Room 115

EN
 

Room 115

Marianne Joan Elliott-Said, born 3 July 1957, was a British musician, songwriter and singer, known by the pseudonym Poly Styrene. She was best known as the lead singer of the punk band X-Ray Spex.

In the mid-1970s, Poly became interested in punk music after attending a concert by The Sex Pistols. She then placed an ad in a local newspaper announcing her desire to start her own punk band. Eventually this became X-Ray Spex. The group had several independent hits with ''Oh Bondage, Up Yours!'', ''Identity'' and ''The Day The World Turned Day-glo''. Poly Styrene was the flamboyant figurehead within the group. She stood out because of her striking appearance. She wore clothes in clashing colors and a brace. She did this to emphasize that she did not want to be seen as a sex object.

In 1978, Poly Styrene began having hallucinations that prevented her from focusing properly on the band and her music. She was hospitalized, where she was misdiagnosed. She was said to be schizophrenic. It wasn't until 1991 that she was determined to have bipolar behavioral disorder.

After X-Ray Spex broke up in 1980, Poly released a solo album: Translucence. The hard punk sound and her characteristic shrill voice gave way to quieter jazz music and a more subdued singing style.

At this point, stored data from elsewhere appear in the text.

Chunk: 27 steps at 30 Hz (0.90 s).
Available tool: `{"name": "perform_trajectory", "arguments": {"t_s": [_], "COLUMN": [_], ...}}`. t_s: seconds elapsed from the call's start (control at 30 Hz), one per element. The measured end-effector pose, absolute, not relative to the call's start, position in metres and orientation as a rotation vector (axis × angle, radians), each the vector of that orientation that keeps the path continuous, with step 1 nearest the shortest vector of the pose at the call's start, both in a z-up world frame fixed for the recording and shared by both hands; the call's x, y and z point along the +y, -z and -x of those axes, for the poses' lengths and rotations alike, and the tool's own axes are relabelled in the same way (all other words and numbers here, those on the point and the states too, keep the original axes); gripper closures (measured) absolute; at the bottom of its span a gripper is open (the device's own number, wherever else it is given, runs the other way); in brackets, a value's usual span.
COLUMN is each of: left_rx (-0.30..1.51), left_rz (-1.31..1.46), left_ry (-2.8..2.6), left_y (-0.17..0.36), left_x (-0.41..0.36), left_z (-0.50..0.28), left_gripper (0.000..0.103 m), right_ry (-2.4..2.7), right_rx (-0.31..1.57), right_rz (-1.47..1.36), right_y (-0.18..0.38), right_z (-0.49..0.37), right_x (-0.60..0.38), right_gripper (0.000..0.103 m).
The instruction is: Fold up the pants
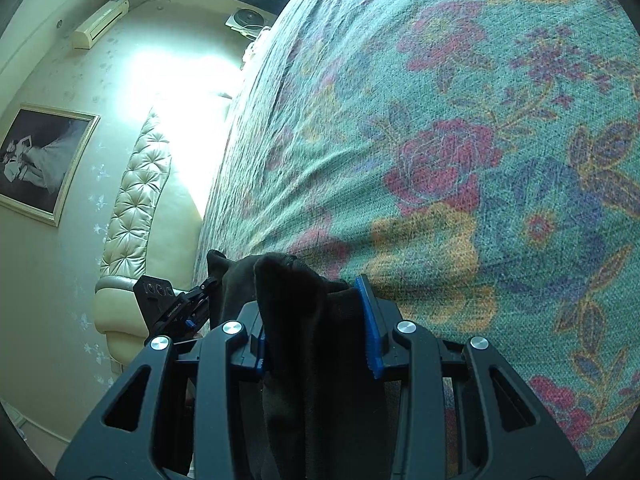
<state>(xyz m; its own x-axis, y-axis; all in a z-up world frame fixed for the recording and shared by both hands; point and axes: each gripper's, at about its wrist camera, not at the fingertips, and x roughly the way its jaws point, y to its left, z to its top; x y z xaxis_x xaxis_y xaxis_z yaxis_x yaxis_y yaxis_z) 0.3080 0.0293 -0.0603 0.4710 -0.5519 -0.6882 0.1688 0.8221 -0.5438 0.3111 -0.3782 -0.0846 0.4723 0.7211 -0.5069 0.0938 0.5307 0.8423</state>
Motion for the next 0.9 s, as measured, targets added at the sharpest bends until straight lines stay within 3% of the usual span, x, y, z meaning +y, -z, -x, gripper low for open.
{"name": "perform_trajectory", "arguments": {"t_s": [0.9], "left_rx": [1.054], "left_rz": [0.467], "left_ry": [0.422], "left_y": [0.073], "left_x": [0.033], "left_z": [-0.385], "left_gripper": [0.074], "right_ry": [-0.472], "right_rx": [1.024], "right_rz": [-0.998], "right_y": [0.09], "right_z": [-0.388], "right_x": [-0.376], "right_gripper": [0.068]}}
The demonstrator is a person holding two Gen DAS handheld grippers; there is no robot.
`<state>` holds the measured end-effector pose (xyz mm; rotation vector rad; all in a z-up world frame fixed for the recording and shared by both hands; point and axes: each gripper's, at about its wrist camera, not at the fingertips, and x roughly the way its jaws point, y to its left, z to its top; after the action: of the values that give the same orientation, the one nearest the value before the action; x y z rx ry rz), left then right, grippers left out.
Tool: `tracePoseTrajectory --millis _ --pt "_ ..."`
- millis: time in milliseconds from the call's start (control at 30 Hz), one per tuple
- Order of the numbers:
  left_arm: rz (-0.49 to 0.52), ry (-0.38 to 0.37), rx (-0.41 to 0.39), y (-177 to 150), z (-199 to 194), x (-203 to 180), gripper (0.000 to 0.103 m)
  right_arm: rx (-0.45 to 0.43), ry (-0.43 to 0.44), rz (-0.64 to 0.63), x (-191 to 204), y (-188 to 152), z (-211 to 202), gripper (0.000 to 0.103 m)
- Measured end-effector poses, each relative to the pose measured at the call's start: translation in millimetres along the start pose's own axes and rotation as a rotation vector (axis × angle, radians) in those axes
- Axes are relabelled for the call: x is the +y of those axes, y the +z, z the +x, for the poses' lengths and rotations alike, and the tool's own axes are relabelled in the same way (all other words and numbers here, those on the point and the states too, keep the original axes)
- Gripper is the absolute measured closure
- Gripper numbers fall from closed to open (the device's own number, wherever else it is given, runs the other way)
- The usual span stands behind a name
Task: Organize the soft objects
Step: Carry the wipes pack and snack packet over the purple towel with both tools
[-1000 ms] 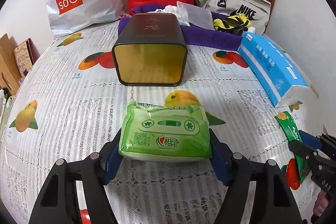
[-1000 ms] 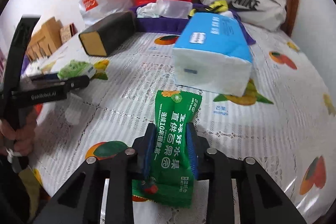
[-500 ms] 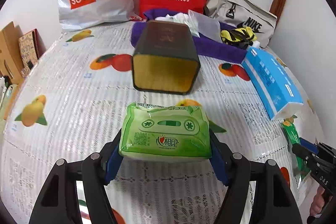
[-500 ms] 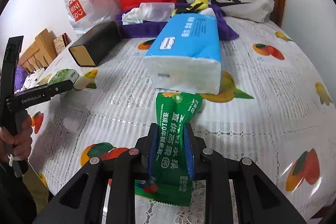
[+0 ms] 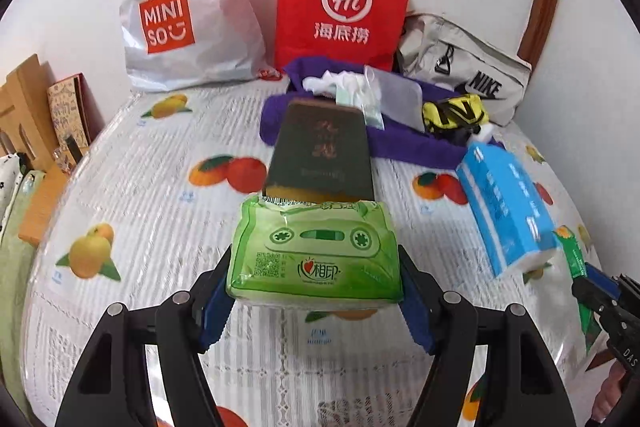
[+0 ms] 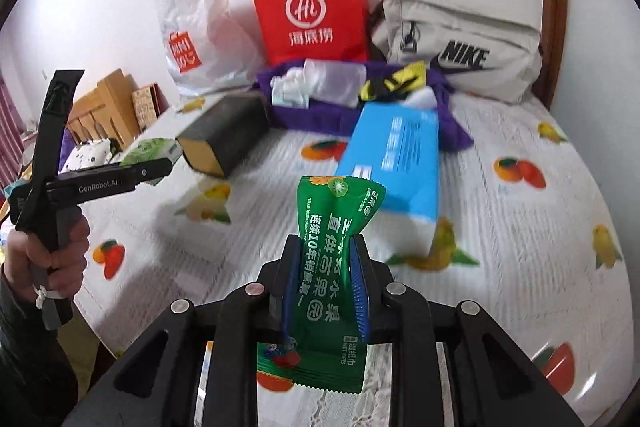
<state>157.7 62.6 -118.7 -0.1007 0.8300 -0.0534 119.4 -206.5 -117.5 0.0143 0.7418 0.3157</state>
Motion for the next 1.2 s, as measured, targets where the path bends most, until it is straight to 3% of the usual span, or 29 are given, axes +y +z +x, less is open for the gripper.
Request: tracePoseTrajectory --millis 567,1200 --pt "0.066 0.022 -0.057 68.6 -1.9 -18.7 0.033 -0.107 -0.020 -0.015 -22.7 72.7 12.7 0.078" --pt "0.052 -0.022 -0.010 128.7 52.5 -24.2 0.033 -0.068 -0.032 -0.008 -49.4 138.8 88.4 0.079"
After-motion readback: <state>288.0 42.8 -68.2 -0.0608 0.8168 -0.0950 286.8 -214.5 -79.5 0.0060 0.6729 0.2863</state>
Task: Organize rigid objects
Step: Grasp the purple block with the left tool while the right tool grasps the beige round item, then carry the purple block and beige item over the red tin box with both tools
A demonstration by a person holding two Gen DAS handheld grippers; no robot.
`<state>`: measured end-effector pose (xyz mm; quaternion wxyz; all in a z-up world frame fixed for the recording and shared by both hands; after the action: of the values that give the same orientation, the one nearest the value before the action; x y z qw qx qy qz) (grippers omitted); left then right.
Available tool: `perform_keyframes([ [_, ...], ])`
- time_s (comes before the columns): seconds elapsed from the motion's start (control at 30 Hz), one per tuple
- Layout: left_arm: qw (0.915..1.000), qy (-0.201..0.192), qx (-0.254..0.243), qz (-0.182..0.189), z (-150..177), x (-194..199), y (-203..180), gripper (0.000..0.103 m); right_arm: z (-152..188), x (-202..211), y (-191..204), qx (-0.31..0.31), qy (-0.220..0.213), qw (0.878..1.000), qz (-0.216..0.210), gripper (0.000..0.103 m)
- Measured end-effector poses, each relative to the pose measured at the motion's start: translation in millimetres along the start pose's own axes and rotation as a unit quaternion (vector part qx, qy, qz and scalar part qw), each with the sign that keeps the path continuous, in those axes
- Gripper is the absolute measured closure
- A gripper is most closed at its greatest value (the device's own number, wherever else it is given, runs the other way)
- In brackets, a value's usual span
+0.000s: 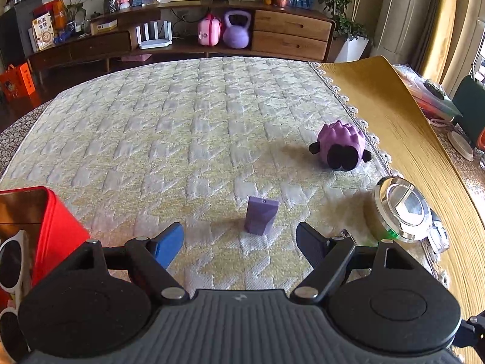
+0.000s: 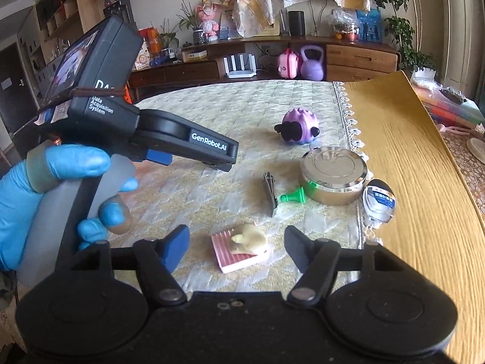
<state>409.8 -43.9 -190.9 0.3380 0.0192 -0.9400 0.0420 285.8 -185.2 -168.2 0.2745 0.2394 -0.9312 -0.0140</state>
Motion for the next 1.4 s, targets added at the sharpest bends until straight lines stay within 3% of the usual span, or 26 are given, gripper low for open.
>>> perform_keyframes([
  [0.07, 1.0000, -0.002, 0.002, 0.004, 0.1, -2.4, -0.3, 0.023, 0.8, -2.0, -0.5, -0.003, 0.001, 1.000, -0.002, 0.041],
  [0.13, 1.0000, -0.003, -0.002, 0.008, 0.2, -4.4, -2.5, 0.033, 2.0, -4.3, -1.1, -0.004, 0.005, 1.000, -0.001, 0.044],
  [0.37, 0.9997, -0.007, -0.007, 0.023, 0.6, -9.2, -7.8, 0.052, 7.2, -9.4, -2.5, -0.010, 0.011, 1.000, 0.000, 0.058],
  [0.8, 0.9996, -0.016, -0.022, 0.006, -1.9, -4.5, -4.2, 0.081, 6.0, -11.1, -5.4, -0.007, 0.010, 1.000, 0.015, 0.073],
  [1.4, 0.9996, -0.016, 0.013, 0.021, -6.7, 51.6, 14.6, 0.082, -8.0, 21.1, 3.7, -0.009, -0.011, 1.000, 0.025, 0.073],
])
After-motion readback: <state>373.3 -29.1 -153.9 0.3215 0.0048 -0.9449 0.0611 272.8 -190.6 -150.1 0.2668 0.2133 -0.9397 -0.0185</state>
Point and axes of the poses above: each gripper's, at about its wrist camera, not at the fingertips, and x roughly against the way its jaws point, y to its left, z to its underside, the point moved 7 cm from there along -x, roughly the way its jaws point, and after that the axes turned 10 degrees about -y, right-handed, at the moved point
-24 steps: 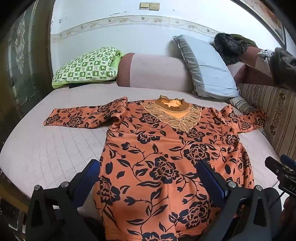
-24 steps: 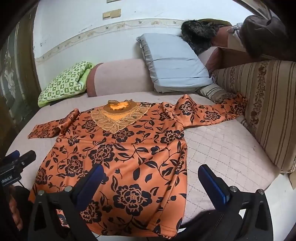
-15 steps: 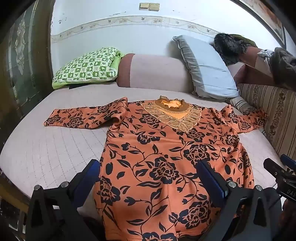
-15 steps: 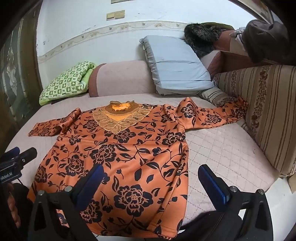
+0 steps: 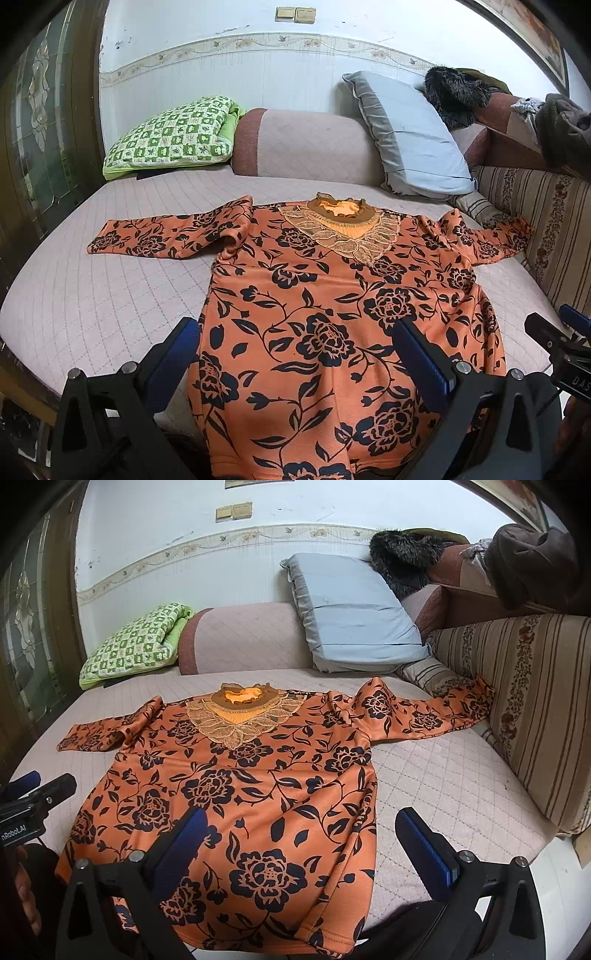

The solo album was a minor success, but Poly Styrene withdrew from the music world after this. In 1983 she joined the Hare Krishna movement, where she was actively involved in until 1988.

For years she lived in anonymity, also raising a daughter. It was not until 2004 that she made herself heard again musically with the album Flower Aeroplane. Six years after that, she announced she was coming out with a new album: Generation Indigo. The release of this album took place on March 28, 2011.

In February 2011, Poly Styrene was told she had advanced breast cancer, with metastases to her back and lungs. She died on Easter Monday, April 25, 2011 at the age of 53 at her home in Sussex.